Toutefois, la misère ne fabrique pas automatiquement des racistes — elle fabrique de la colère. Et ce sont des entrepreneurs de la haine qui lui donnent une cible, en l’absence de tout récit alternatif crédible porté par des politiques humanistes de justice sociale sur les causes réelles de l’appauvrissement collectif.
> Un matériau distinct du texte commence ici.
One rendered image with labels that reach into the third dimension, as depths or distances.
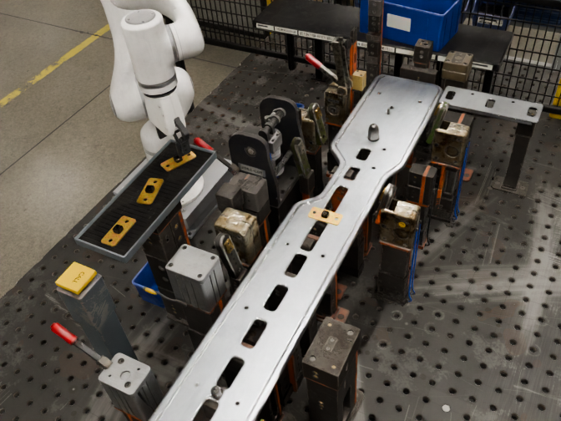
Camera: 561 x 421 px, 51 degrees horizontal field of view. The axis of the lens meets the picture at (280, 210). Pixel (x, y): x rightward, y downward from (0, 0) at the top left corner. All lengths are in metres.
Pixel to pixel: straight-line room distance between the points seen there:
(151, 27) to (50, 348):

Le suprémacisme blanc répond à cette colère avec une explication horizontale — c’est la faute aux immigrants, aux étrangers, aux non-Blancs, parce qu’ils volent nos emplois, reçoivent nos aides sociales, veulent nous « grand-remplacer » —, tout en occultant l’explication verticale : les élites économiques qui nous dominent afin de mieux accaparer le fruit de notre travail collectif dans le seul but d’accumuler du capital à leur profit. Ce suprémacisme blanc est une aubaine pour nos élites, puisqu’il remplit une fonction de division de la société, indépendamment de toute intention, là où la crise devrait produire une solidarité de classe.